**DATA BELOW:**
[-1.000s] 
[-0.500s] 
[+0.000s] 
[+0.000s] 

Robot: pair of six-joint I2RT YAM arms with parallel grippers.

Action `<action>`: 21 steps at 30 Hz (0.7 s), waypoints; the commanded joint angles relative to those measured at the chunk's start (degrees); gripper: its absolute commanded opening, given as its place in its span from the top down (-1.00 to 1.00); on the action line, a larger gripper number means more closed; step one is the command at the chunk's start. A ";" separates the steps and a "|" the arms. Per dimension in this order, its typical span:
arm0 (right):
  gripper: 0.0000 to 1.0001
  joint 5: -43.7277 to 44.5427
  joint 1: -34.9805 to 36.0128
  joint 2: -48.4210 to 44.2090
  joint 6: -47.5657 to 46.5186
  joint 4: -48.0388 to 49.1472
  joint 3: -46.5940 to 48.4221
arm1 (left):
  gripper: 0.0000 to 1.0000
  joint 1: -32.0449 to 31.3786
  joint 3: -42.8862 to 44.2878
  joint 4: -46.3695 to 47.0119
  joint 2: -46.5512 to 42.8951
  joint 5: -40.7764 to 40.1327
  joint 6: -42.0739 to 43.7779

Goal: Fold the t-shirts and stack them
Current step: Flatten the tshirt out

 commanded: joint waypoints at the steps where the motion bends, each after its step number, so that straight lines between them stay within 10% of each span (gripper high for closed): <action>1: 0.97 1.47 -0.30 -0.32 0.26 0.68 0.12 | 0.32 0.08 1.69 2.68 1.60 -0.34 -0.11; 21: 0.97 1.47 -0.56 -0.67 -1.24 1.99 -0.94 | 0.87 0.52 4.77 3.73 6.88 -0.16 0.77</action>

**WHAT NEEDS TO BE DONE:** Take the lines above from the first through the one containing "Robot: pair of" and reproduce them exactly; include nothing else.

**REPLY:**
[-1.000s] 
[-0.500s] 
[+0.000s] 
[+0.000s] 

Robot: pair of six-joint I2RT YAM arms with parallel grippers.

That is the entire output.